Cierto señor de aquí solía decir:

–Soy hombre de una sola palabra: rájome.

Tengo un amigo que en sus días de juventud fue vendedor de autos usados. Le ofrecieron en venta uno muy bueno, y él a su vez se lo ofreció a un comerciante cuyo nombre no diré, pues vive todavía y es conocido por quienes lo conocen, y apreciado por quienes no lo conocen bien. El tal comerciante vio el automóvil; le gustó y dijo que lo compraría. Le pidió a mi amigo que se lo llevara al día siguiente, y le aseguró que se lo pagaría de contado y en efevo, vale decir, en efectivo. Fiado en esa promesa mi amigo compró el coche, cuyo valor cubrió de su bolsillo, al fin y al cabo al día siguiente recobraría la suma, y con ganancia. Grande fue su sorpresa, por lo tanto, y aún mayor su enojo, cuando al siguiente día el hombre le salió con la embajada de que siempre no le compraba el coche.

–Pero, señor –acertó a balbucir mi amigo– usted me dijo...
–Sí te dije –reconoció el sujeto–. Pero aprende que comerciante que no se raja por lo menos una vez al día, no es comerciante.

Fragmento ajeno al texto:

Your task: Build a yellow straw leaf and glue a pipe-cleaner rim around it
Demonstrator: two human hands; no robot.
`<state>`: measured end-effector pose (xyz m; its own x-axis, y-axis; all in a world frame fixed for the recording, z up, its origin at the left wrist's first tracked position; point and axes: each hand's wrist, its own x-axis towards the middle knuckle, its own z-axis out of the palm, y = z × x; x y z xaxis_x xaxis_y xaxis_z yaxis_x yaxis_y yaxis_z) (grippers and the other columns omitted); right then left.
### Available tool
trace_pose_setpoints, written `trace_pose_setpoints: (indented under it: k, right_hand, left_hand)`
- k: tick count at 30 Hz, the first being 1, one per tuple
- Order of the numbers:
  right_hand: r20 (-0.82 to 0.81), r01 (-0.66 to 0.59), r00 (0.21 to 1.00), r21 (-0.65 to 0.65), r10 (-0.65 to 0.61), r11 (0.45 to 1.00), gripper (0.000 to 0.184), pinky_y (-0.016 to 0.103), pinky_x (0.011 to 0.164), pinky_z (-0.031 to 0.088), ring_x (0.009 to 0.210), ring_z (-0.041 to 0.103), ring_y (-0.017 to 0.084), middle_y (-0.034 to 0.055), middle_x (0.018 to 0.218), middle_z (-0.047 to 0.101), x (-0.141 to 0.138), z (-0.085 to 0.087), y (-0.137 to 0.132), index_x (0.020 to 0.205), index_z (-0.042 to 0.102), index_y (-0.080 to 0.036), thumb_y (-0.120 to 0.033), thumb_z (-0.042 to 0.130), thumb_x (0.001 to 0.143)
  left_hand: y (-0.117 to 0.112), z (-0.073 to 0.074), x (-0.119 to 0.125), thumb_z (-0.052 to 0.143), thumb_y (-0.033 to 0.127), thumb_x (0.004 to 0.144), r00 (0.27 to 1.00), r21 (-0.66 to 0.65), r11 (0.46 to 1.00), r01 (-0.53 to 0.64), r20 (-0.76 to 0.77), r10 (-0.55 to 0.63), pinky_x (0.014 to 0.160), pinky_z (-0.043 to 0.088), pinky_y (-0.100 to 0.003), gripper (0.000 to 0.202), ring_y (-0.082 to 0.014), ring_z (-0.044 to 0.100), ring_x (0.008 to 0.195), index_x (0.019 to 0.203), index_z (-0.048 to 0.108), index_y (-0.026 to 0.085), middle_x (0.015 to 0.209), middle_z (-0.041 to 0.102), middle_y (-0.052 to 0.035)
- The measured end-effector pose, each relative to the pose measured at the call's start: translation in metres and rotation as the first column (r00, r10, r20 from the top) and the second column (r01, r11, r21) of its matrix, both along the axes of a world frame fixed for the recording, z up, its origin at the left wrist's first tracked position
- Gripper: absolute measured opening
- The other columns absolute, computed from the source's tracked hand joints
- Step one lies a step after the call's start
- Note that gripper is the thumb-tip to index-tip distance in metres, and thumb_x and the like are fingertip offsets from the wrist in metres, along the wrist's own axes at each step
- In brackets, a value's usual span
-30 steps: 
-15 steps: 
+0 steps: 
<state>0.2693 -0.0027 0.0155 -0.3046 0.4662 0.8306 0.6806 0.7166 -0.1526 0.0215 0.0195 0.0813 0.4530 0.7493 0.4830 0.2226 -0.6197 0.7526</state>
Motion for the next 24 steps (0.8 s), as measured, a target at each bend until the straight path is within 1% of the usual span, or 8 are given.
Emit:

Eso de “rajarse” es palabra muy fea, y discriminadora de la mujer. La define la Academia: “Volverse atrás, acobardarse o desistir de algo a última hora”. Habría pensado yo que el terminajo es un mexicanismo, pero no: es expresión castiza, castellana. En España también se rajan, por lo visto. Supongo entonces que en todo el mundo hay rajones, hasta en Saltillo. Ya dije alguna vez del letrero que vi en una pequeña mercería del Ojo de Agua. Rezaba ese letrero: “No se admiten devoluciones; no sea usted rajón”.

Digo que la palabra “rajarse” es mala y discriminadora porque no tiene nada que ver con la idea de henderse o de partirse: hace alusión a la parte pudenda de la mujer. Según la idea, cuando un hombre se raja es como si perdiera sus atributos masculinos y adquiriera esa característica anatómica de la mujer. Antonio Tello, en su “Gran diccionario erótico de voces de España e Hispanoamérica”, dice que “raja” es “vulva, hendedura entre las piernas”.

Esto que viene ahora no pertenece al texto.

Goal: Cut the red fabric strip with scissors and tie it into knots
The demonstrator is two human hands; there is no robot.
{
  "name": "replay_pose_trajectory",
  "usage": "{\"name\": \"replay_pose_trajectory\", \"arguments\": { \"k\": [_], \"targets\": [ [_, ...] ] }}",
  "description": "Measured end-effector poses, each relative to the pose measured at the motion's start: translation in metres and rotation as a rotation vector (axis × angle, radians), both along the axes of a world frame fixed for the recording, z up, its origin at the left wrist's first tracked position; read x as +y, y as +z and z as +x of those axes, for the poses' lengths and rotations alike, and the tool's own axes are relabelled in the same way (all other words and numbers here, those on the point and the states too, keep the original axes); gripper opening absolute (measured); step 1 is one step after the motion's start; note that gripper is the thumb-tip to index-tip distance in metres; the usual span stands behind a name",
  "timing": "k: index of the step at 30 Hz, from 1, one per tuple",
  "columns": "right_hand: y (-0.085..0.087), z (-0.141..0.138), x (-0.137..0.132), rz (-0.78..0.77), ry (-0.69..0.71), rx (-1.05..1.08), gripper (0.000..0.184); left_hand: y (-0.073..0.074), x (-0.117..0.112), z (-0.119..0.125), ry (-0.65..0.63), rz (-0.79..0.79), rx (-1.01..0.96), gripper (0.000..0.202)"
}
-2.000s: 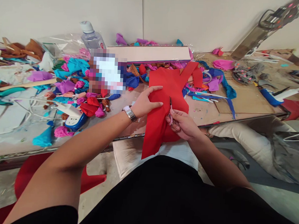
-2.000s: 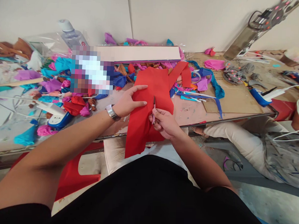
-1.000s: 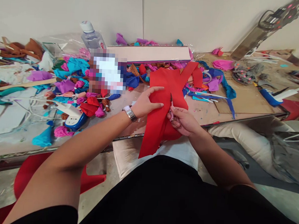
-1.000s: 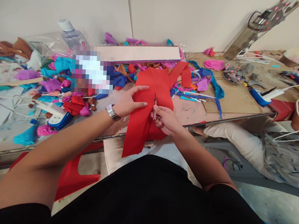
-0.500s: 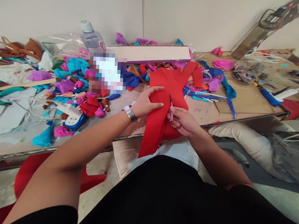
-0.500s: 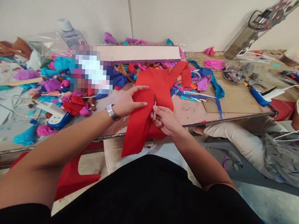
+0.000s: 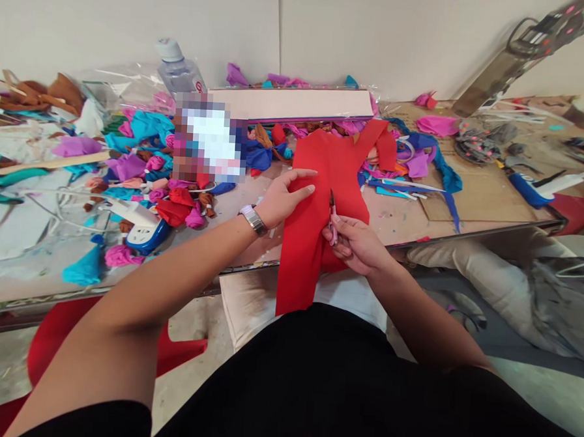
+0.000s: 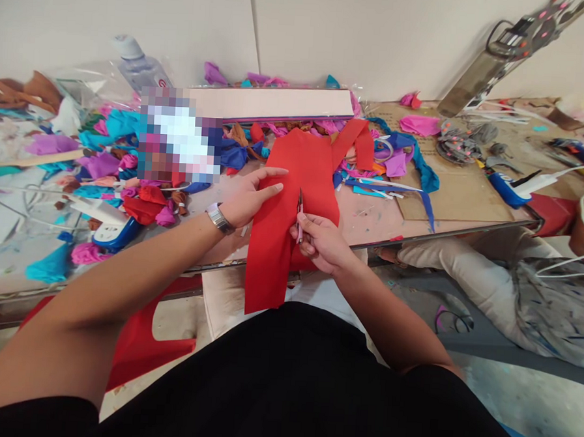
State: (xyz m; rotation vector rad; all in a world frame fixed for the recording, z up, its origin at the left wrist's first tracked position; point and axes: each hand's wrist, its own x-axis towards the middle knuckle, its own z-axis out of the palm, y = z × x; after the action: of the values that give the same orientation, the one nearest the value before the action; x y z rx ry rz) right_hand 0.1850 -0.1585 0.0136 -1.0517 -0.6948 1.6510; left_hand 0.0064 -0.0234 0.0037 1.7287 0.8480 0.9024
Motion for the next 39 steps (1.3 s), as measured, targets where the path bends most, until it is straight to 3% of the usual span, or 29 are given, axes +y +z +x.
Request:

Todavía hasta hace algunos años –antes de que se hiciera el camino; antes de que llegaran el radio y la televisión– en el Potrero de Ábrego había una costumbre que me llamaba mucho la atención, pues me parecía práctica medieval, o por lo menos del antepasado siglo. Cuando dos hombres hacían un trato se arrancaban un pelo del bigote y ese rito, solemnidad o ceremonia valía más que cualquier papel escrito. Ahí no regía aquello de “papeles hablan”. Ahí hablaban los hombres.

Le pregunté a don Abundio la causa de esa acción. Don Abundio es en el Potrero la esperencia, un cargo no oficial, pero reconocido por todos, que se deposita en un anciano reputado por su sabiduría, su prudencia y su conocimiento de los usos del pasado. Me dijo don Abundio que cuando dos hombres acuerdan algo se arrancan un pelo del bigote para significar que cumplirán su palabra, pues son hombres, según lo prueba ese atributo capilar.

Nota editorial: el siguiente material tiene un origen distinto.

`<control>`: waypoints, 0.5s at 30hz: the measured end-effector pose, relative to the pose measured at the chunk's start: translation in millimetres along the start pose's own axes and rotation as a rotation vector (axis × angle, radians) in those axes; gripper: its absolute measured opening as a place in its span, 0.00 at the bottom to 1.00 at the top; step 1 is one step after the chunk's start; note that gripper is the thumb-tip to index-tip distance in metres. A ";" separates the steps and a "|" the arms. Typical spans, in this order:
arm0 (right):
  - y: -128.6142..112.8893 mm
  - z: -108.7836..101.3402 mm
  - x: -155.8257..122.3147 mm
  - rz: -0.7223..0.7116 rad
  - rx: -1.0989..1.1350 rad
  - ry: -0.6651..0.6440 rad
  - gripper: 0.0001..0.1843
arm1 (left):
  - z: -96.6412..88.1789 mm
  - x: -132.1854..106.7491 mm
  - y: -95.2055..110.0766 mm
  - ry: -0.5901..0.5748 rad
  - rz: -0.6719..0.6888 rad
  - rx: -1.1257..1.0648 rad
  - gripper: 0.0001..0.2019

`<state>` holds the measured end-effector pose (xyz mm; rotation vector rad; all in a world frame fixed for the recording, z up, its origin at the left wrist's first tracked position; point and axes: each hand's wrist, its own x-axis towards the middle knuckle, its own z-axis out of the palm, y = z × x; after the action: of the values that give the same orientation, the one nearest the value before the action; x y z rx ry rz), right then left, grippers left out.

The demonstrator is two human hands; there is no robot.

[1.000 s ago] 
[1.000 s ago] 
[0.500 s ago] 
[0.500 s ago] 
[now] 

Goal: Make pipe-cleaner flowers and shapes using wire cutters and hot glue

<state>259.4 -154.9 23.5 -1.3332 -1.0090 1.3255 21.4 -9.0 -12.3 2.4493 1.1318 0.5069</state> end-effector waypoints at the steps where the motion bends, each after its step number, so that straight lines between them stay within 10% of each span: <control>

Las palabras de los hombres, y sus usos, recorren caminos muy extraños. Ayer hojeaba el diccionario del Padre Corominas, etimólogo supereminente. Por casualidad caí en la voz “bigote”. Y supe que el nombre del bigote viene de esa costumbre de jurar con él. En efecto, la palabra “bigote” deriva del antiguo alemán bi Got, que quiere decir “por Dios”. Hasta por las palabras –y por los bigotes– nos hermanamos los hombres con hombres de otros mundos. Del Potrero de Ábrego a Alemania, dígame usted nomás.